A classic example is the successful woman leaving her high-powered job to go on a date. Successful women are told to “leave their fake balls at the office” or risk a failed connection with “real men.” This sounds very 1950s, but I can’t tell you how many successful women I know who are still haunted by that fear — and how often it’s validated for them by friends, family, and popular dating advice.
For instance, typically with traditional dating, women are socialized to be softer, more passive. Men are asked to be more aggressive, pursuing the woman like a rabid animal stalking his prey. Unfortunately, when you reverse these roles, society, and even more specifically, certain cultures frown against said “role reversal.” Albeit, a man is supposed to be a certain way when it comes to the woman he wants, and woman should play her role accordingly… right? Wrong. Do what works best for the two of you. If that means she approaches him first, so be it.

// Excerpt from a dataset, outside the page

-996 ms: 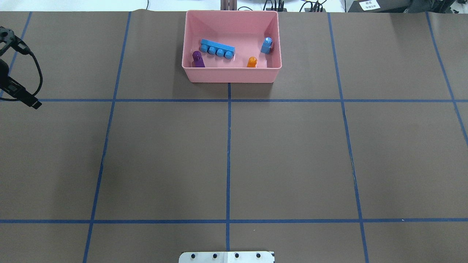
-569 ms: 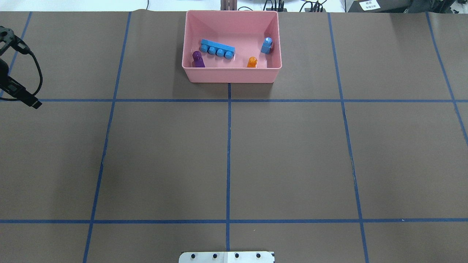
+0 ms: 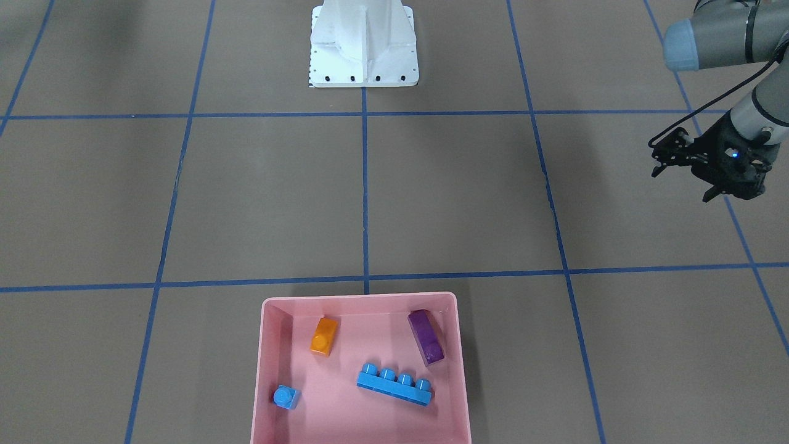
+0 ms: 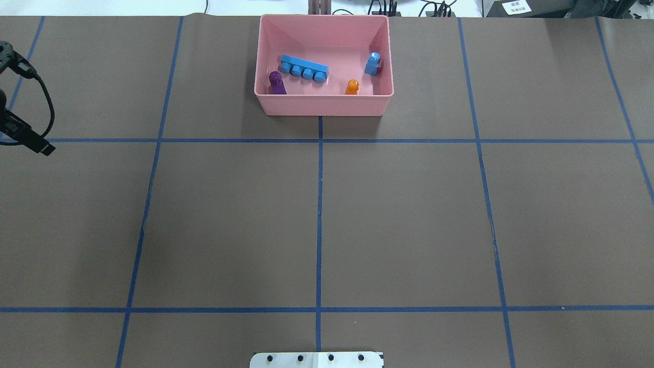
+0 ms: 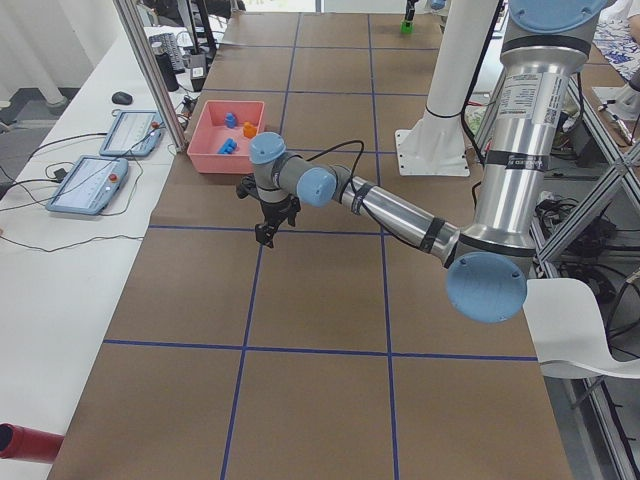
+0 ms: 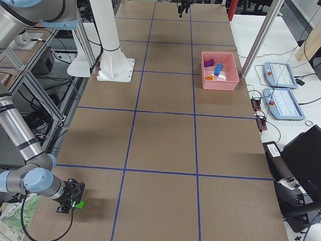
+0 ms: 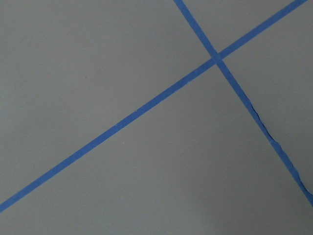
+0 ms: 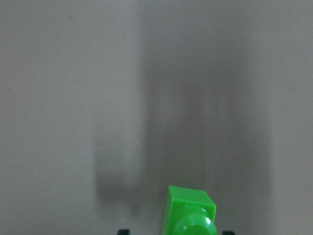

In particular, meme’s drive me nuts. Why? Because they are funny in some cases. A point overlooked, they are self-defeating and can be very hateful, and harmful. It’s like circulating a bad cold at your office. Meme’s are passed around from person to person until they go viral and they’re on everyone’s Facebook wall. As a result, the battle of the sexes begins, and nothing is ever resolved. Someone with the sheep’s mentality will be influenced by the meme, and place certain expectations (based on the meme) on the next person they date.
At the same time, we constantly jockey for position and battle on social media in an counterproductive way — when we should always do what’s best for our individual relationship. No one can tell you how to manage your dating process, or relationship. Ultimately, it’s up to you and that person to determine what works for the both of you. Not some made up meme, your mom, father, cousins, friends, or relationship guru. Therefore, not even tradition should dictate how you interact and communicate with the opposite sex. Like I said, tradition has it’s uses, but in most cases, a lot of those traditions are rooted in a different era and don’t have the same applications in 2018, as they did in 1960.
In addition, friends and family mean well, but oftentimes, they can be more trouble than they’re worth. My advice? Leave family out of your relationship, and build strong communication with the person you’re in the relationship with.
I believe there are some well-versed relationship experts with a wealth of knowledge to share. However, in many cases, their advice is absolute, and oftentimes very one-sided. In these cases, it’s always best to err on the side of caution.
Relationships are ever-changing. An ebb and flow, that can lead to ups and downs. It’s very difficult to create an absolute solution for every situation. This is why I create guidelines, not rules. I create strategy, not law. These guidelines are meant to give you support. However, it is up to you and the other person to determine the next, and final course of action. If you listen to experts all the time, and don’t listen to your mate, you will find yourself lost, and ultimately alone holding a cat, or walking a very small dog (alone).
Only you know the person you are involved with. No matter how much we may know about relationships, the subject-matter-expert is you. Do what works best for your relationship, not what someone told you to do (unless they give sound advice).